AI Bias Impact Assessment

Structured impact assessment for AI systems affecting protected groups

Complete a structured assessment of your AI system's potential impacts on protected groups — covering affected populations, harm pathways, mitigation measures, and monitoring commitments — aligned with UK Equality Act and EU AI Act. It runs free in your browser on Gera Tools, with nothing uploaded.

Last updated Source: Gera Tools

Is this a legal Equality Impact Assessment?

It is a structured starting point that mirrors the questions an Equality Impact Assessment or EU AI Act fundamental-rights assessment asks. It does not replace one and is not legal advice — have substantive assessments reviewed by counsel.

Any AI system that influences decisions about people can produce unequal outcomes across protected groups, even when no group is named in the data. The AI Bias Impact Assessment walks you through the questions regulators and auditors expect you to have answered: who is affected, how harm could occur, what you have done to reduce it, and how you will keep watching.

How it works

You describe the system and the stakes of the decisions it informs, then select which protected characteristics could plausibly be affected. The tool then asks about concrete controls — whether you have measured outcome disparities, tested for proxy variables, built in a human review or appeal path, and committed to ongoing monitoring.
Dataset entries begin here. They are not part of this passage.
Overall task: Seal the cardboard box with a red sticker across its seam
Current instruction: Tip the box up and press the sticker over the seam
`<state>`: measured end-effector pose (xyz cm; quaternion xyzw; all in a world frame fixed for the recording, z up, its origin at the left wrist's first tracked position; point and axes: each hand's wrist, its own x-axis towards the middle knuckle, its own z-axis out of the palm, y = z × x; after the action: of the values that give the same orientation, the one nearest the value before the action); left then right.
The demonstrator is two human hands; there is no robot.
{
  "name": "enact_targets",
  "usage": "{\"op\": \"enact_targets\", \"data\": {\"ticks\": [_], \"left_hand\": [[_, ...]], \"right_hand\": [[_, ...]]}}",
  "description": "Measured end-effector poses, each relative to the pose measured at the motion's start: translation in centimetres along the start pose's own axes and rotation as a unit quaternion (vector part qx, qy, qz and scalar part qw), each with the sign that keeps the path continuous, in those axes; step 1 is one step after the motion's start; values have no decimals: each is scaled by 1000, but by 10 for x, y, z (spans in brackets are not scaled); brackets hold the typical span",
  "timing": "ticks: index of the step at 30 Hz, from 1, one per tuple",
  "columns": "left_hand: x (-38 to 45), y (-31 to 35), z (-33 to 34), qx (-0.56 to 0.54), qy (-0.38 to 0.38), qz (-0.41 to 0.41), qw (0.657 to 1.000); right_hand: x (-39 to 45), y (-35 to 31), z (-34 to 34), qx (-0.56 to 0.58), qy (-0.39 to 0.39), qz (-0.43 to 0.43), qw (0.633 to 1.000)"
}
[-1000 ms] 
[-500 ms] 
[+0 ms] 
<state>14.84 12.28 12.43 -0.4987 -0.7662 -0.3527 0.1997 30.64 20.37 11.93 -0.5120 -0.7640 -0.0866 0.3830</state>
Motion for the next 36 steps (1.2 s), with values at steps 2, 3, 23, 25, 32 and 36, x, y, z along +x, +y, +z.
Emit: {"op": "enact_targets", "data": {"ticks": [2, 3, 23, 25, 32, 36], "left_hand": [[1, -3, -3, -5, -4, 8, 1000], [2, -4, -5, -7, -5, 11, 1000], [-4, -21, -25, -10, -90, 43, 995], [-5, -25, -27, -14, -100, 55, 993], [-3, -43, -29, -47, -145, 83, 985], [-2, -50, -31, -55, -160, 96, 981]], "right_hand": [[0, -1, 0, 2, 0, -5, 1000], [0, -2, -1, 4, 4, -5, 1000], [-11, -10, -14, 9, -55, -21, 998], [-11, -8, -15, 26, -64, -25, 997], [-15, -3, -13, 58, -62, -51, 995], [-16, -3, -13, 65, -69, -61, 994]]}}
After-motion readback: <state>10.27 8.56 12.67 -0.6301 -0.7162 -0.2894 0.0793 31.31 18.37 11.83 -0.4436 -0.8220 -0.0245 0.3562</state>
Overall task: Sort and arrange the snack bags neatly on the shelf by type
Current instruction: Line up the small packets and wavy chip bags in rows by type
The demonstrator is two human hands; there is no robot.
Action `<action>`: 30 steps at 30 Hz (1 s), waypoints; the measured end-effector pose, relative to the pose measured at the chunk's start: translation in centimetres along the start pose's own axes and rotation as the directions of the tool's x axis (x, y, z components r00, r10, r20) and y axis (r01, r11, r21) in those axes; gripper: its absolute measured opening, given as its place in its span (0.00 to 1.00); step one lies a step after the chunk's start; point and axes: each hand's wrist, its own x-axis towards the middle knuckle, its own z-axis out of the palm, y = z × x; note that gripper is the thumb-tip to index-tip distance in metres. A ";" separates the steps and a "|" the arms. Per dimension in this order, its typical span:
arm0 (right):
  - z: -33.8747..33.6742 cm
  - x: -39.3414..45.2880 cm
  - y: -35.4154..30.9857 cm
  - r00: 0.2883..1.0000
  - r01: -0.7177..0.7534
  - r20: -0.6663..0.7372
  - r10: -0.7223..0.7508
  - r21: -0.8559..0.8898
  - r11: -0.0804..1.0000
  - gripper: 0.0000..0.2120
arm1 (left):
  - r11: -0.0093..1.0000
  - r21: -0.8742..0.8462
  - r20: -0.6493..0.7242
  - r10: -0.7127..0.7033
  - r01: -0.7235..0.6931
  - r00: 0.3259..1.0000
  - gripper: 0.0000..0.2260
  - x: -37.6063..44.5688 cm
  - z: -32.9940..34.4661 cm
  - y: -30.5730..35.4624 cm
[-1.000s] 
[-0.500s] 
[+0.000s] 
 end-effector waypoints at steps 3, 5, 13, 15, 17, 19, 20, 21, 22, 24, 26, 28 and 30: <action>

It combines two signals into a residual-risk rating: the decision stakes (a recommendation engine is lower stakes than a hiring or credit decision) and your control coverage (how many mitigation and monitoring measures are in place). High stakes with thin controls produce a high residual risk; the same stakes with disparity testing, an appeal route, and monitoring produce a lower one.

What you get

The output is a structured record: the affected groups, the harm pathways flagged, the controls present and missing, and the residual-risk rating with a short rationale. This maps onto the structure of a UK Equality Impact Assessment and the fundamental-rights impact assessment expected under the EU AI Act for high-risk systems.

Tips and notes

The most commonly missed step is testing for proxy variables — features such as postcode or device type that correlate with a protected characteristic and reintroduce bias you thought you had removed. The second is an appeal or override path, which both reduces harm and is increasingly a regulatory expectation. Treat the assessment as a living document; redo it whenever the model or its context changes. All analysis happens locally in your browser and nothing is uploaded.

Why AI systems produce unequal outcomes

Bias in AI does not require a deliberate design choice to harm a group. It can enter a system at several stages, and a thorough impact assessment looks at each one:

Training data — if historical data reflects past discrimination (for example, loan approvals that historically favoured certain demographics), a model trained on it learns and perpetuates those patterns, even when no protected characteristic is included as a feature.

Feature selection — features that seem neutral can be proxies. Postcode correlates with ethnicity and socioeconomic status. Device type correlates with income. Job title correlates with sex. A model that uses these features can discriminate without ever seeing a protected attribute.

Feedback loops — deployed systems influence future data. A content recommendation algorithm that shows fewer educational opportunities to one group produces less engagement from that group, which the model then interprets as evidence to show even fewer — compounding the gap over time.

Evaluation gaps — if a system is tested only on the majority group, or if performance metrics are averaged across groups, poor performance on a smaller protected group is invisible until deployment.

The regulatory landscape this assessment maps to

In the UK, the Equality Act 2010 requires organisations to consider the differential impact of their policies and practices on groups sharing protected characteristics. A formal Equality Impact Assessment (EIA) is statutory for public authorities and best practice for any organisation using AI to make or influence decisions about people.

The EU AI Act introduces a mandatory fundamental-rights impact assessment for high-risk AI systems — defined by the sector and the nature of the decision, not by the technology itself. High-risk categories include systems used in employment, credit, access to education, and public services. The assessment structure this tool produces mirrors the sections that assessment requires: affected groups, harm pathways, existing controls, residual risk, and a monitoring commitment.

Neither this tool nor its output constitutes legal advice, and organisations deploying high-stakes AI should have their impact assessments reviewed by qualified counsel. The value of the tool is in structuring the thinking before that review — it is far easier to review a well-organised document than a blank page.

High-stakes scenarios where this matters most

  • Hiring and recruitment screening — any system that filters or ranks candidates affects access to employment and is high-risk under the EU AI Act.
  • Credit and lending decisions — a model that influences loan approvals, credit limits, or interest rates can systematically disadvantage protected groups.
  • Healthcare resource allocation — triage algorithms, appointment scheduling tools, or diagnostic aids that allocate scarce resources have direct health outcomes.
  • Public-sector eligibility assessment — benefits, housing allocation, or planning decisions that use algorithmic scoring affect access to essential services.